Далее Рыжий стал рассказывать, что рабочие решили говорить царю о своей жизни.
— Наш брат рабочий вроде как при крепостном праве живет, — говорил Рыжий, очевидно, не свои слова. — Знаешь, как при помещиках, давно еще крепостная жизнь была? Людей, как скот, продавали, драли розгами.
— А теперь же не так. Теперь все свободные. Царь-освободитель освободил, — перебил Веня, но Рыжий хмуро сказал:
— Освободитель! Много ты знаешь! Мы вот как-нибудь сходим к братеннику к моему, путиловский он. Он те расскажет про твоего освободителя-то.
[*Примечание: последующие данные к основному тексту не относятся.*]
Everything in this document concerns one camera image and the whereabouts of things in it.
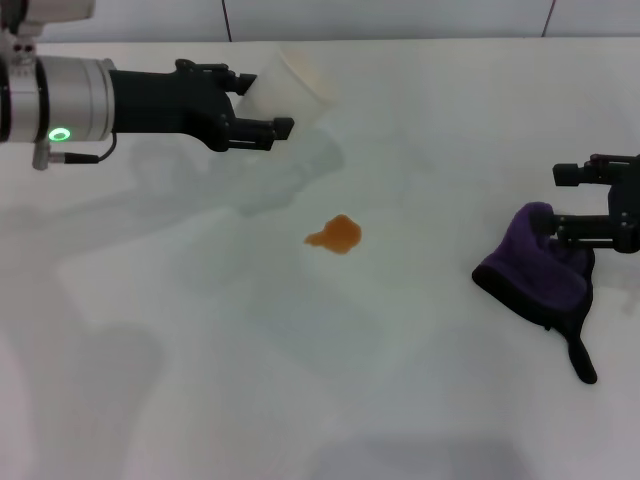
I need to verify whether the purple rag with black edge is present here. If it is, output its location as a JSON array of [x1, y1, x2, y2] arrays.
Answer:
[[471, 201, 599, 385]]

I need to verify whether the white paper cup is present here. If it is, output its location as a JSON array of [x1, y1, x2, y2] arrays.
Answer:
[[234, 42, 341, 136]]

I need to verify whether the brown liquid stain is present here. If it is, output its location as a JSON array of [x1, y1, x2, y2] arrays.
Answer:
[[303, 213, 363, 256]]

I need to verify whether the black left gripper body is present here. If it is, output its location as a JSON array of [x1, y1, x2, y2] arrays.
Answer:
[[108, 58, 236, 153]]

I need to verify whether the thin left arm cable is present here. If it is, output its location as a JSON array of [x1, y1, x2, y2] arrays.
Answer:
[[32, 132, 119, 171]]

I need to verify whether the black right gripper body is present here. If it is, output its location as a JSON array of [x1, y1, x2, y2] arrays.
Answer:
[[607, 167, 640, 254]]

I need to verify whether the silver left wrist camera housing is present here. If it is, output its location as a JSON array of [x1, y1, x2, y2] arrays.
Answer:
[[0, 0, 96, 21]]
— Какой он мой? — обиделся Веня. — Он меня не освобождал.
— Он никого не освобождал, — хмуро оборвал Рыжий.
Потом долго молчал. Шли торопливо по незнакомым Вене улицам.
Утро было холодное, ветреное. Холод пощипывал уши и носы.
— Сядем на конку, — предложил Веня, которому было очень холодно, — у меня есть деньги.
— Догонит, так сядем, — согласился Рыжий. — Только где ей догнать!
Действительно, шли долго, но конка не догоняла и ни один вагон не попадался навстречу.
— Не ходят конки чего-то, — задумчиво сказал Рыжий. — Пойдем, брат, скорее. Сейчас вот Нарвский проспект, а там и площадь и ворота.
— Эге, брат! — сказал Рыжий, когда вышли на площадь. — Вот те и раз! И фараонов-то!..
На широкой площади гарцевали всадники и грелись у костров солдаты.
Вене стало беспокойно при виде расположившихся, как на войне, солдат.
— Пойдем назад, — тихо сказал Веня.
— Куда назад!? — сердито спросил Рыжий и пошел, несколько замедлив шаг, по направлению к Нарвским воротам.
Но конный городовой издалека махнул рукою в белой перчатке.